Authors
Y S Haqzad1; J Lodhia1; M E Cowen1; A Saleh1; M A Chaudhry1; M Loubani1;
1 Castle Hill Hospital
Objective
Reopening immediately post cardiac surgery is a problematic complication. Studies suggest re exploration for bleeding and/or tamponade significantly affect in hospital mortality and length of stay in cardiac intensive care unit (CICU). We compared the short and long term outcomes of patients who were reopened (RE) following cardiac surgery with those who were not reopened (control) using Propensity Score Matching (PSM).
Methods
This was a retrospective study of data entered prospectively into our cardiac surgical database between April 2004 and September 2015. In total, 7960 patients underwent cardiac surgery. Of these 539 (6.8%) were reopened immediately post cardiac surgery for either bleeding, tamponade or dysrhythmia. PSM (baseline characteristics, pre operative variables including EF, EuroSCORES, logistic EuroSCORES and type of cardiac operation) produced 509 RE versus 509 control groups.
Results
The 30 day mortality in RE group was 22% versus 3.9% in control group (p<0.0001). Long term survival at 11 years follow up was 63.5% in RE vs 81.5% in control group (Log Rank < 0.0001). Patients discharged alive had a comparable long term survival 82.4% in RE versus 84.9% in control groups (Log Rank = 0.396).

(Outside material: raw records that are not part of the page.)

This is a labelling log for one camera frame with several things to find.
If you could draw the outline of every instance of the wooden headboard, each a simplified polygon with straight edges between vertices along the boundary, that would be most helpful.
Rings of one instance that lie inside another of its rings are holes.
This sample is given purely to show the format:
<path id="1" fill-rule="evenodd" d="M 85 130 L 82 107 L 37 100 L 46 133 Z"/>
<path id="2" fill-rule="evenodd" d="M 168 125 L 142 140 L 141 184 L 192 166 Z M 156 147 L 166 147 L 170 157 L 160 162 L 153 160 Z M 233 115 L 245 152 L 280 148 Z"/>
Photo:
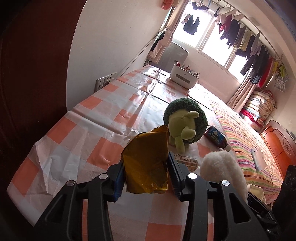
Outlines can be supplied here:
<path id="1" fill-rule="evenodd" d="M 274 120 L 268 122 L 260 135 L 267 144 L 284 179 L 288 166 L 296 165 L 296 143 L 286 130 Z"/>

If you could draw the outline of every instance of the window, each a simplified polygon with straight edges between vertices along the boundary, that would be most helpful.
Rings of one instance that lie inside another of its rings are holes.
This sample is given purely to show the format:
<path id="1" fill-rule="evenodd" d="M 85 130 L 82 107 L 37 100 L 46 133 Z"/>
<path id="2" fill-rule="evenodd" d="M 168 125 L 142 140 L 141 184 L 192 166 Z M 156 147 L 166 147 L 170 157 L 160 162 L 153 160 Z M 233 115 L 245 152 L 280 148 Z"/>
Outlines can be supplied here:
<path id="1" fill-rule="evenodd" d="M 197 27 L 197 32 L 193 35 L 185 32 L 183 30 L 184 25 L 182 21 L 184 20 L 187 14 L 193 15 L 193 20 L 195 22 L 196 18 L 199 18 L 199 26 Z M 200 39 L 202 38 L 204 32 L 207 30 L 210 22 L 212 20 L 212 15 L 201 11 L 201 10 L 194 10 L 191 4 L 187 4 L 184 14 L 180 19 L 180 22 L 174 32 L 174 38 L 180 40 L 181 42 L 187 43 L 193 47 L 196 47 Z"/>
<path id="2" fill-rule="evenodd" d="M 244 57 L 241 57 L 239 55 L 236 55 L 233 62 L 231 63 L 228 71 L 235 77 L 237 80 L 242 83 L 248 74 L 248 72 L 245 75 L 242 75 L 240 73 L 241 69 L 244 67 L 245 63 L 248 60 Z"/>
<path id="3" fill-rule="evenodd" d="M 222 33 L 219 33 L 219 26 L 215 24 L 212 33 L 207 40 L 202 52 L 217 61 L 222 66 L 225 66 L 228 58 L 230 57 L 233 47 L 228 48 L 228 39 L 221 40 Z"/>

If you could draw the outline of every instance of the striped bedspread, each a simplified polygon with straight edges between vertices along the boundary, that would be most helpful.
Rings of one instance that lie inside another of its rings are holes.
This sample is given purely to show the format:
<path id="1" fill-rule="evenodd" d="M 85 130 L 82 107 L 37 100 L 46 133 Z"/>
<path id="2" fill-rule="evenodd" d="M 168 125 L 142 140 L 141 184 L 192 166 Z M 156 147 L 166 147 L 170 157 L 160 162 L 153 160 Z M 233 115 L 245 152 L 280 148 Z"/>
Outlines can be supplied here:
<path id="1" fill-rule="evenodd" d="M 281 190 L 283 179 L 265 142 L 256 131 L 225 103 L 212 93 L 206 90 L 204 92 L 226 135 L 230 139 L 247 184 L 261 187 L 264 191 L 266 202 L 273 202 Z M 256 171 L 255 169 L 250 152 L 252 148 L 260 148 L 264 155 L 266 167 L 262 171 Z"/>

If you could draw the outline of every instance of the silver bolt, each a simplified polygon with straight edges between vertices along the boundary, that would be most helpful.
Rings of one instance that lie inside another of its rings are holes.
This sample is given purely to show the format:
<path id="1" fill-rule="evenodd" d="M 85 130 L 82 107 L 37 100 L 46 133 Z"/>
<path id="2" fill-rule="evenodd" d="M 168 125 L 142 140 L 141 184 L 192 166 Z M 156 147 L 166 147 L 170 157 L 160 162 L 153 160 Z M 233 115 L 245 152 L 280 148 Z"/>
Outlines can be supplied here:
<path id="1" fill-rule="evenodd" d="M 227 180 L 222 180 L 222 184 L 223 184 L 224 186 L 229 186 L 230 182 L 227 181 Z"/>
<path id="2" fill-rule="evenodd" d="M 108 178 L 108 174 L 103 173 L 103 174 L 99 175 L 99 178 L 102 179 L 102 180 L 105 180 L 105 179 Z"/>
<path id="3" fill-rule="evenodd" d="M 73 180 L 69 180 L 69 181 L 67 181 L 67 186 L 73 186 L 74 184 L 75 184 L 75 181 L 73 181 Z"/>
<path id="4" fill-rule="evenodd" d="M 197 175 L 195 174 L 195 173 L 189 173 L 188 174 L 188 177 L 190 178 L 190 179 L 197 179 Z"/>

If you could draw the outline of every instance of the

Multivariate analysis revealed that preop ionotropes, IABP, renal disease, longer cross clamp and bypass times were the significant (p<0.005) determinants of reopening post cardiac surgery.
Conclusion
We have shown that whilst reopening post cardiac surgery carries a high short term mortality, the long term mortality is not significantly greater in those who survive to discharge.